In 1796 he was promoted to captain and went to the Cape of Good Hope with a company of artillery, but returned home the following year. In May 1798 he was part of the Ostend Expedition under Major-General Sir Eyre Coote, where he was again taken prisoner and sent to Lille. He was exchanged in 1799. In 1800 he was sent to the West Indies, where he remained for five years, in the last three of which he commanded the artillery. He commanded the artillery at the capture of Saint Lucia on 22 June 1803, of Tobago on 30 June 1803, and of Surinam on 5 May 1804. While in the Indies, he was promoted to the brevet rank of major on 29 August 1802, to regimental major on 20 July 1804, and to lieutenant-colonel on 10 March 1805.

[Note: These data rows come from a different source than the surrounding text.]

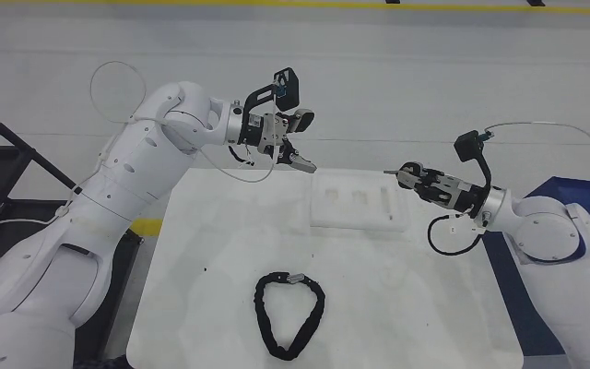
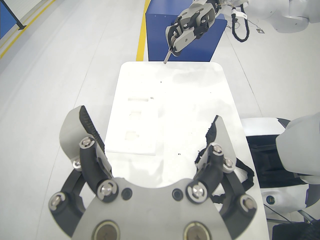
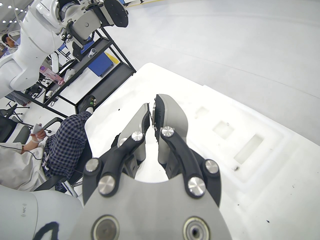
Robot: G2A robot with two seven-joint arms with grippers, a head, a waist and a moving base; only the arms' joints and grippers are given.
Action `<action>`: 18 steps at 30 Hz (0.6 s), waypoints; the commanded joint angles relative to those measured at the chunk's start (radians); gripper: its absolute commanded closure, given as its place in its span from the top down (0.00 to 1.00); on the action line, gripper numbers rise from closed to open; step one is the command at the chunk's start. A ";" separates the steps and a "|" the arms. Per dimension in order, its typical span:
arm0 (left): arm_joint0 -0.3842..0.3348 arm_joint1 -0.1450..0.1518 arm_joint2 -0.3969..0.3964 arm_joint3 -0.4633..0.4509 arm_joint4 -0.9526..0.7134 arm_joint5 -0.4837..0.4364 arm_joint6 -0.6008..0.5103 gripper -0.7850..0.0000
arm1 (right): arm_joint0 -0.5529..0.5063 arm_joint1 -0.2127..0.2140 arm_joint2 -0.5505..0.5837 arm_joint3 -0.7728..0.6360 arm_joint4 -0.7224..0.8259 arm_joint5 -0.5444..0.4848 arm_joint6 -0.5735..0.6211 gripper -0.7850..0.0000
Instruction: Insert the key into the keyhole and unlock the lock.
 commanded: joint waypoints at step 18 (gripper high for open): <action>0.098 0.010 0.020 -0.042 -0.012 0.000 -0.022 1.00 | 0.000 0.000 0.000 0.000 0.000 0.000 0.000 0.00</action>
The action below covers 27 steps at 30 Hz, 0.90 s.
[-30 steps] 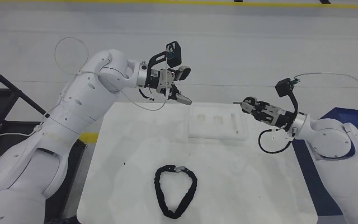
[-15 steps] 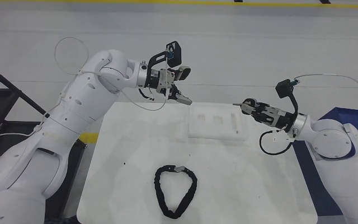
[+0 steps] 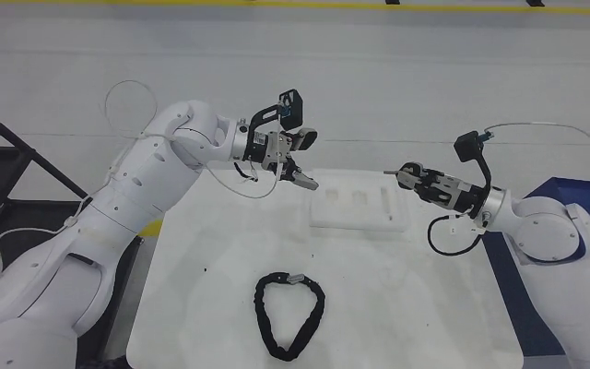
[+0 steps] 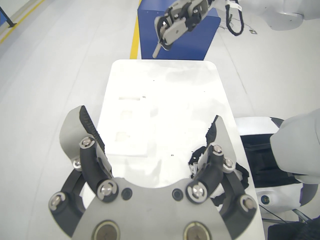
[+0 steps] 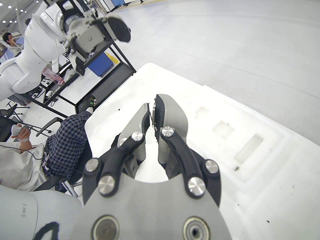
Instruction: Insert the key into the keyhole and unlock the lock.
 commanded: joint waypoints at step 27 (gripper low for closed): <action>0.081 0.024 0.288 -0.034 0.139 -0.001 0.080 1.00 | 0.000 0.000 0.000 0.000 0.000 0.000 0.000 0.00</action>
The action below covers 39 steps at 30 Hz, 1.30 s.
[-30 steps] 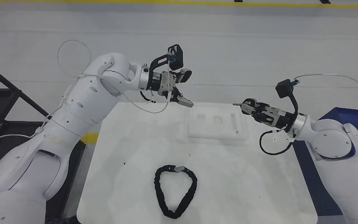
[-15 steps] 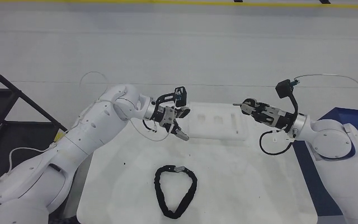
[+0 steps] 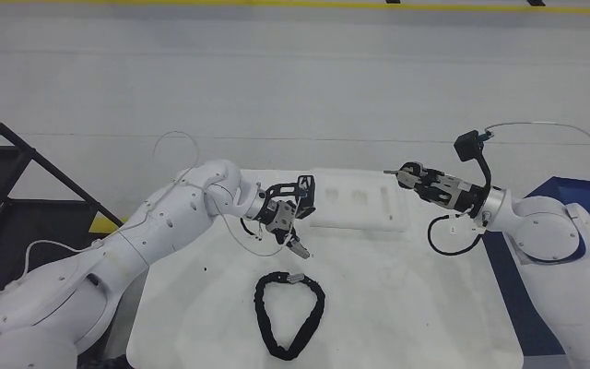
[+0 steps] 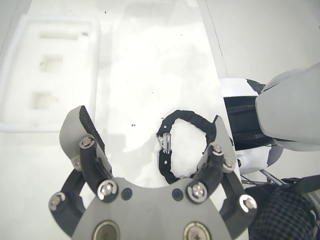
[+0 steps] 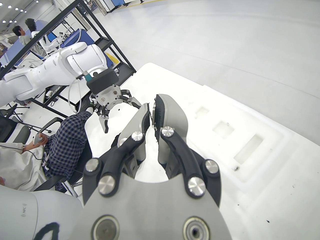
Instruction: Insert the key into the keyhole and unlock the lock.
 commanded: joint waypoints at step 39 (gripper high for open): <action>0.135 0.089 0.033 0.045 0.492 0.000 0.685 1.00 | 0.000 0.000 0.000 0.000 0.000 0.000 0.000 0.00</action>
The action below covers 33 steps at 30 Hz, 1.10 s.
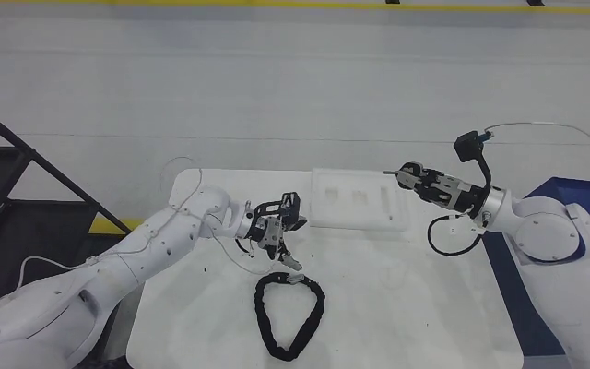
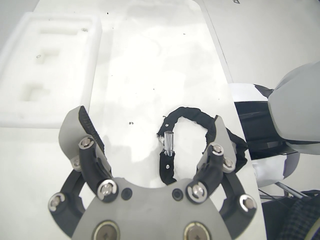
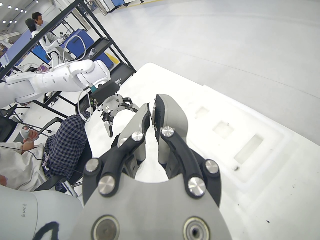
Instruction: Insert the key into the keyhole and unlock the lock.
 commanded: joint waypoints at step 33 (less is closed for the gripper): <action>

On his return to England in 1806, Wilson commanded the Royal Artillery in the Northern District until 1810, when he went to Ceylon to command his regiment there. While there, he was given the brevet rank of colonel in 1813, and the substantive rank the following year. He returned home in 1815, and two years afterwards went to Canada, where he commanded the Royal Artillery until 1820. While in Canada, he was promoted to major-general on 12 August 1819. He was appointed colonel-commandant on 21 January 1828, and promoted to lieutenant-general on 10 January 1837. His services were rewarded in 1836 by the distinction of a Knight Commandership of the Royal Guelphic Order (as typical for Knight Commanders of the order, he was also made a Knight Bachelor). He died on 8 May 1842 at Cheltenham. (Note: In 1900 there was a black-and-white portrait of Wilson in the Royal Artillery Institution at Woolwich (Vetch 1900).)

== Family ==
Wilson was twice married: first in 1789, to a daughter of John Lees; and secondly in 1825, to a daughter of Jacob Glen of Chambly, near Montreal. There was no children from either marriage.